Zeynep duyduğu şeyle donakalmıştı âdeta. Az önce Yusuf ona güzelim demişti. Yanakları kızardığında içinde küçük bir mutluluk oluştu.
"Nereden güzelin oluyorum ben senin? Eskidendi o günler. Ben senin huysuzcuğundum sende benim uyuzum. Hem karın daha güzeldir sana göre. İkimizde yabancı olmaya çalışalım birbirimize bundan sonra."
"Sensin güzelim!" Zeynep sinirle Yusuf'a bağırdığında Yusuf kahkahasına engel olamadı. Zeynep'in öfkeden kızarmış yüzü, sinirden titreyen dudakları, hafif dolan gözleri, çatık kaşlarına bakıp daha çok gülmüştü hatta.
"Bide gülüyor musun?"
Deyip dallardan kopardığı erikleri ona doğru atmaya başladı. Yusuf'un gülüşü yavaşça silinirken kollarını kafasına doğru tutmuş kendisine doğru atılan eriklerden korunmaya çalışıyordu.
"Git buradan," dedi Zeynep sinirden titreyen sesiyle. Yusuf kızın durmayacağını anladığında koşmaya başladı aralarındaki mesafe uzadığında Yusuf Zeynep'e "Delisin deli!" diye bağırdı.
Zeynep ona öfkeyle bakmaya devam edip elindeki eriği ağzına atıp sinirle çiğnemeye başladı.
"Şimdi de deli olduk. Sen delirttin beni sen! Önce aşkından delirmiştim, şimdi ise o gıcık sırıtmanı gördükçe deliriyorum. Bu erikleri gözüne gözüne atmak isterdim ama çabuk kaçtın elimden. Kaçarsın tabi. Sen alışkınsındır ortadan kaybolmalara. Yada arkandan ağlayan birilerini bırakmaya alışkınsındır. Biliyor musun Yusuf? Sen çok güzel hayal yıkıyorsun. Hemde çok güzel."
Zeynep kafasını ağacın dalına yaslamış buğulu gözleriyle onu düşünüyordu yeniden.
🍀
Zeynep bisikletini sürerken yüzüne vuran havayı hissettikçe rahatlıyordu. Karnından gelen guruldama sesiyle yüzünü buruşturdu. Ninesinin sözünü dinlemediği için çok yakında mide ağrısını hissedecekti.
Dönemeçten dönmüştü ki âniden önüne çıkan biriyle zar zor frenlemişti kendini.
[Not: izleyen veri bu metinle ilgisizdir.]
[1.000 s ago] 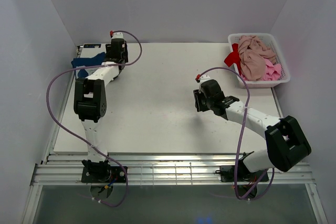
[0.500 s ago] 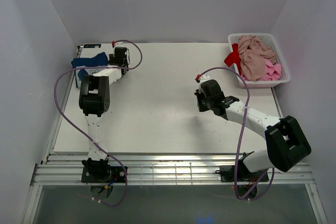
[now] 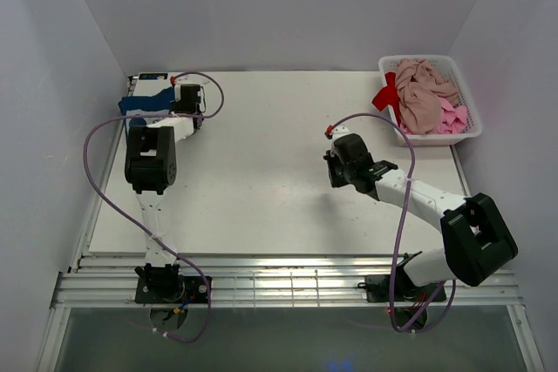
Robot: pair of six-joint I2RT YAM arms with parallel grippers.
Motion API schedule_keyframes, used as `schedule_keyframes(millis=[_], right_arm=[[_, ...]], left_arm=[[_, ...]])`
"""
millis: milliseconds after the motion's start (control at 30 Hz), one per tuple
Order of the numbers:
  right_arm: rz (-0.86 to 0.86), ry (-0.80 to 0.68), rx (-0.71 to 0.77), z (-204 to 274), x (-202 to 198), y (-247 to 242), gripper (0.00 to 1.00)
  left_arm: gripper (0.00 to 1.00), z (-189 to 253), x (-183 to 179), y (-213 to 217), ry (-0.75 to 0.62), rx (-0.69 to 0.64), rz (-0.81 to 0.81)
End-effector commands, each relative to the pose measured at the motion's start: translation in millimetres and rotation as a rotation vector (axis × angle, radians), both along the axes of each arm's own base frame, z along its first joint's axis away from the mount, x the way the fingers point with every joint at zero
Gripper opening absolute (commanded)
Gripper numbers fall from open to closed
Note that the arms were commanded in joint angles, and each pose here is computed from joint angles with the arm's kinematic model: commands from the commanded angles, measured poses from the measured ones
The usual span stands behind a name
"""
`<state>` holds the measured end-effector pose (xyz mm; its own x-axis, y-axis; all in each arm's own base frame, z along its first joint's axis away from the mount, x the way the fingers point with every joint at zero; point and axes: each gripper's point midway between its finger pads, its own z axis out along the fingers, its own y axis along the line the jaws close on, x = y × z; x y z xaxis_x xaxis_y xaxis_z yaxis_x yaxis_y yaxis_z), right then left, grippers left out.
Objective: Fold and stack the t-shirts
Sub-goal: Put the neatly folded tshirt into the corner of the board with the left arm
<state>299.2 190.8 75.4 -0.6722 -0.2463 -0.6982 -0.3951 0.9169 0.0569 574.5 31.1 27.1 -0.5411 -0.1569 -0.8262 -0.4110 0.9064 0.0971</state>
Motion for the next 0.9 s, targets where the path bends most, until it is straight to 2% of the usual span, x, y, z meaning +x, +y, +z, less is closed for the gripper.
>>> schedule_keyframes(millis=[0, 233, 467, 533, 567, 600, 667, 733, 767, 867], right_arm=[[0.015, -0.036, 0.026, 17.7, -1.5, 2.6, 0.08], [0.011, -0.061, 0.056, 34.0, -7.1, 0.3, 0.08], [0.008, -0.073, 0.07, 39.0, -14.7, -4.2, 0.08], [0.006, -0.068, 0.067, 36.1, -15.9, -5.3, 0.1], [0.005, -0.068, 0.066, 35.5, -15.6, -5.4, 0.18], [0.004, -0.066, 0.063, 33.5, -15.4, -5.6, 0.23], [0.007, -0.06, 0.046, 27.2, -13.1, -5.2, 0.34], [-0.016, -0.062, 0.015, 26.5, -6.5, -8.3, 0.35], [-0.024, -0.058, -0.001, 26.2, -4.9, -10.6, 0.36], [-0.048, -0.078, -0.014, 35.8, 2.8, -12.2, 0.41]], left_arm=[[0.0, -11.9, -39.0, 7.3, 0.107, -0.034, 0.049], [0.0, -21.8, -77.9, 13.4, 0.158, -0.06, 0.094], [0.0, -23.4, -87.3, 9.1, 0.161, -0.09, 0.082], [0.11, -20.2, -83.1, 5.8, 0.144, -0.102, 0.064], [0.31, -13.3, -76.4, 3.9, 0.116, -0.108, 0.051], [0.41, -9.0, -72.1, -0.1, 0.098, -0.124, 0.033], [0.54, 11.9, -60.0, -6.3, 0.026, -0.136, 0.012], [0.58, 37.2, -48.2, -18.7, -0.033, -0.109, -0.034], [0.58, 65.2, -36.7, -24.3, -0.114, -0.096, -0.055], [0.59, 126.1, -19.2, -49.4, -0.244, -0.03, -0.126]])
Dağılan saçlarını yüzünden çekip kafasını kaldırdı. Kendisine çatık kaşlarla bakan Yusuf'u görünce şaşkınlığını gizleyemedi.
"Önce erikle kovala şimdide ez. Eee başka planların var mı benim için?" dediğinde Zeynep'te kaşlarını çattı.
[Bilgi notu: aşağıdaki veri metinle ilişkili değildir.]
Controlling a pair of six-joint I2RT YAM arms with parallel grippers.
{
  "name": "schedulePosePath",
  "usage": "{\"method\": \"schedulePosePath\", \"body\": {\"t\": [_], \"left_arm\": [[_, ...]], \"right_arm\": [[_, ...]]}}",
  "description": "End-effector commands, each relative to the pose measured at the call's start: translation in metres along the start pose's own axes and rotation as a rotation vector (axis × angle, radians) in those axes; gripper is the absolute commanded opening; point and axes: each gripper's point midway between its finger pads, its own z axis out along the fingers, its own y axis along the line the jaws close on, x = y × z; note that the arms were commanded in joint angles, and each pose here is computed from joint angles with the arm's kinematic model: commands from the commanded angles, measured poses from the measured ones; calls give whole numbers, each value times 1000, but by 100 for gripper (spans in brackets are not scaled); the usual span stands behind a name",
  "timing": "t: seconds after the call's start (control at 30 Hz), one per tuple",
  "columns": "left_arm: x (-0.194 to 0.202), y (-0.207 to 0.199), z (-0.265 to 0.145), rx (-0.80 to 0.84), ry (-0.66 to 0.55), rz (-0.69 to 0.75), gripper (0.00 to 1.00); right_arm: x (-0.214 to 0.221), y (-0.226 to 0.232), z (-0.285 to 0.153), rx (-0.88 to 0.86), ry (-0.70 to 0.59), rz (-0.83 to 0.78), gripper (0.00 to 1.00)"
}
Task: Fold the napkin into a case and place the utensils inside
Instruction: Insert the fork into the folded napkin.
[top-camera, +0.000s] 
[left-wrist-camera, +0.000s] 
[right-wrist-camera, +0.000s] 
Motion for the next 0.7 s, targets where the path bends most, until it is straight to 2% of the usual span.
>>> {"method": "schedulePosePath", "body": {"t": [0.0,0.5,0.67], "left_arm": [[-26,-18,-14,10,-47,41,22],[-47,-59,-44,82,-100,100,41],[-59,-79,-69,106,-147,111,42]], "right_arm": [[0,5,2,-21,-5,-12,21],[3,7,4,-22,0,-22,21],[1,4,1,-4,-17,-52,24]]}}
"Sen benim kalbimi ezip atmışsın ben seni ezsem yinede soğumaz içimin acısı. Hem neden karşıma çıkıp duruyorsun? Gözlerim seni gördükçe yaşarıyor kalbim heyecandan nasıl hızlı atıyor. Dilim dönmeyecek gibi oluyor bazense. Hatta bak şuan karnım da guruldamaya başladı. Ama bu senlik bir şey değil, sanırım ben midemi bozdum." yüzünü buruşturup elini midesine bastıran Zeynep kafasını yere eğdi.
"İyi misin?" Zeynep kafasını sallayıp "hı hı," diye mırıldandı.
"Yüzündeki ifade öyle söylemiyor ama?"
Zeynep acıdan buruşturduğu yüzünü ona çevirdi. Endişeli mi bakıyordu? Sanırım öyleydi.
"Yüzümdeki ifadenin acı çektiğini biliyorsun ama kalbimin acı çektiğini görmüyorsun. Senin yüzünden sana kötü davranmaktan yoruldum artık. Yıllar önce kurduğum hayallerim gibi olsun her şey. Ben sana sarılayım sende bana. Ama dediğim gibi bunlar sadece hayal olarak kaldı."
Zeynep midesine aldığı ağrıyla yüzünü biraz daha buruşturdu. İki büklüm olmuştu ağrıdan. Yusuf Zeynep'in yanına gelip onu bisikletten indirdi.
"Ne yapıyorsun?" dedi ağrısından dolayı değişen sesiyle. Yusuf ona sahte bir gülümseme atıp "Ötede hastane var oraya götüreceğim seni," dediğinde Zeynep elini beline yerleştirip "Ben nasıl yürüyeceğim oraya kadar?" dedi.
Yusuf kızın tepkisine sırıtmamak için kendini tutarken ciddiyetini bozmadan "Önüme oturacaksın," dediğinde Zeynep gözlerini kırpıştırarak "Ne?" diye atıldı.
"E iyi o zaman uçarak gelirsin arkamdan," diyen Yusuf'a kötü kötü bakıp kafasını bisiklete çevirdi.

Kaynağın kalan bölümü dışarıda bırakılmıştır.